- Prompt
Copy out every record exactly.

- Entries taken from a collection
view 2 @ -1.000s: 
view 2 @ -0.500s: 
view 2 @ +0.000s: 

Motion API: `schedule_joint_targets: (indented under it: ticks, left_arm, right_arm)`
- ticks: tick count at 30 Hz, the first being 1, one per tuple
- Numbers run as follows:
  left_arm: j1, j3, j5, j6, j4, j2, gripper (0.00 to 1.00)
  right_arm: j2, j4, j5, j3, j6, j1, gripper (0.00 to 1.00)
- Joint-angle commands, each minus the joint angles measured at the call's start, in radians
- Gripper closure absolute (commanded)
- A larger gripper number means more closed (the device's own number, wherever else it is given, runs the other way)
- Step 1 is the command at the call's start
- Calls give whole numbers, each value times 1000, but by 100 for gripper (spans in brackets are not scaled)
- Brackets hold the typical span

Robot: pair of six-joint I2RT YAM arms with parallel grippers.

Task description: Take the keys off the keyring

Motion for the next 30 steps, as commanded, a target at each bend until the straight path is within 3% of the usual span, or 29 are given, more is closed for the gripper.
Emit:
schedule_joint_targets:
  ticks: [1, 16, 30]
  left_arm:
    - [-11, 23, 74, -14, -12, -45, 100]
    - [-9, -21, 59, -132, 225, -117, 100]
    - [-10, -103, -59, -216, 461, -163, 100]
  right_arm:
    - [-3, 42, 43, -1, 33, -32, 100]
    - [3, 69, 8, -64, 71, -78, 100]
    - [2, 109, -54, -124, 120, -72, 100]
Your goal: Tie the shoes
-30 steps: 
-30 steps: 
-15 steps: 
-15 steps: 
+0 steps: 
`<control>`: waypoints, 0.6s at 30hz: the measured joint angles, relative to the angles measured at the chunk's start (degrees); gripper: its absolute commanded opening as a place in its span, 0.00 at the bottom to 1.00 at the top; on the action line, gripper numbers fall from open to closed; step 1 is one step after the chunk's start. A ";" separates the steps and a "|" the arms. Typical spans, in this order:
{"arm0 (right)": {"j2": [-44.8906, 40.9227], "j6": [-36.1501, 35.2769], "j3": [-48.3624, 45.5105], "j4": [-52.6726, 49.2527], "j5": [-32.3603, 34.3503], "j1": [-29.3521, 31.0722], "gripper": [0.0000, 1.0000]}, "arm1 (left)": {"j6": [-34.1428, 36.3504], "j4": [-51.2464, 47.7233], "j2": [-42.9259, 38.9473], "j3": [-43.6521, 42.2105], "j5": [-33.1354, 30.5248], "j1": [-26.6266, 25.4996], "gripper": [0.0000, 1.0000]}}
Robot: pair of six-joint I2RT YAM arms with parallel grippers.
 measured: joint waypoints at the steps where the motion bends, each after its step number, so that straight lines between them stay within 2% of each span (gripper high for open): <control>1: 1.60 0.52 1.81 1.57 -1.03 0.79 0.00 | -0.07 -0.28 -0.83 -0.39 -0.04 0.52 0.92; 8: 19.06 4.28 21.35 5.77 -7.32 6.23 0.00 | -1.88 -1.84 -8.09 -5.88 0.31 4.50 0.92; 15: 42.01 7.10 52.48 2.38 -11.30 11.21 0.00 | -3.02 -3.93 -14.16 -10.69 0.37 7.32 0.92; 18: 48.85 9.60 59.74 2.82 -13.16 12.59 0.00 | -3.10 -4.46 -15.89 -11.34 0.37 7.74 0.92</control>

- Written solution
view 2 @ -1.000s: 
view 2 @ -0.500s: 
view 2 @ +0.000s: 

Motion API: `schedule_joint_targets: (indented under it: ticks, left_arm, right_arm)`
- ticks: tick count at 30 Hz, the first being 1, one per tuple
- Numbers run as follows:
  left_arm: j1, j3, j5, j6, j4, j2, gripper (0.00 to 1.00)
  right_arm: j2, j4, j5, j3, j6, j1, gripper (0.00 to 1.00)
- Joint-angle commands, each minus the joint angles measured at the call's start, in radians
- Gripper closure absolute (commanded)
- A larger gripper number means more closed (the device's own number, wherever else it is given, runs the other way)
- Step 1 is the command at the call's start
- Calls give whole numbers, each value times 1000, but by 100 for gripper (spans in brackets are not scaled)
- Brackets hold the typical span

Robot: pair of six-joint I2RT YAM arms with parallel grippers.

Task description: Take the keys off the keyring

Motion for the next 30 steps, as commanded, a target at each bend until the straight path is within 3% of the usual span, or 29 are given, more is closed for the gripper.
Emit:
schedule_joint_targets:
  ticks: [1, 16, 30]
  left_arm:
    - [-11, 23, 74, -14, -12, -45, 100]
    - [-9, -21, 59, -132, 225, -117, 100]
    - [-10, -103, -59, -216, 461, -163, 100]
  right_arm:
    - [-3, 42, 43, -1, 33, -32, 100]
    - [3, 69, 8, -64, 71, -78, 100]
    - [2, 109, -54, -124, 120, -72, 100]
Your goal: Tie the shoes
-30 steps: 
-30 steps: 
-15 steps: 
-15 steps: 
+0 steps: 
`<control>`: waypoints, 0.6s at 30hz: the measured joint angles, relative to the angles measured at the chunk's start (degrees); gripper: its absolute commanded opening as a place in its span, 0.00 at the bottom to 1.00 at the top; on the action line, gripper numbers fall from open to closed; step 1 is one step after the chunk's start. A ";" separates the steps and a "|" the arms. Typical spans, in this order:
{"arm0 (right)": {"j2": [-44.8906, 40.9227], "j6": [-36.1501, 35.2769], "j3": [-48.3624, 45.5105], "j4": [-52.6726, 49.2527], "j5": [-32.3603, 34.3503], "j1": [-29.3521, 31.0722], "gripper": [0.0000, 1.0000]}, "arm1 (left)": {"j6": [-34.1428, 36.3504], "j4": [-51.2464, 47.7233], "j2": [-42.9259, 38.9473], "j3": [-43.6521, 42.2105], "j5": [-33.1354, 30.5248], "j1": [-26.6266, 25.4996], "gripper": [0.0000, 1.0000]}}
Robot: pair of six-joint I2RT YAM arms with parallel grippers.
 measured: joint waypoints at the steps where the motion bends, each after its step number, so that straight lines between them stay within 2% of each span (gripper high for open): <control>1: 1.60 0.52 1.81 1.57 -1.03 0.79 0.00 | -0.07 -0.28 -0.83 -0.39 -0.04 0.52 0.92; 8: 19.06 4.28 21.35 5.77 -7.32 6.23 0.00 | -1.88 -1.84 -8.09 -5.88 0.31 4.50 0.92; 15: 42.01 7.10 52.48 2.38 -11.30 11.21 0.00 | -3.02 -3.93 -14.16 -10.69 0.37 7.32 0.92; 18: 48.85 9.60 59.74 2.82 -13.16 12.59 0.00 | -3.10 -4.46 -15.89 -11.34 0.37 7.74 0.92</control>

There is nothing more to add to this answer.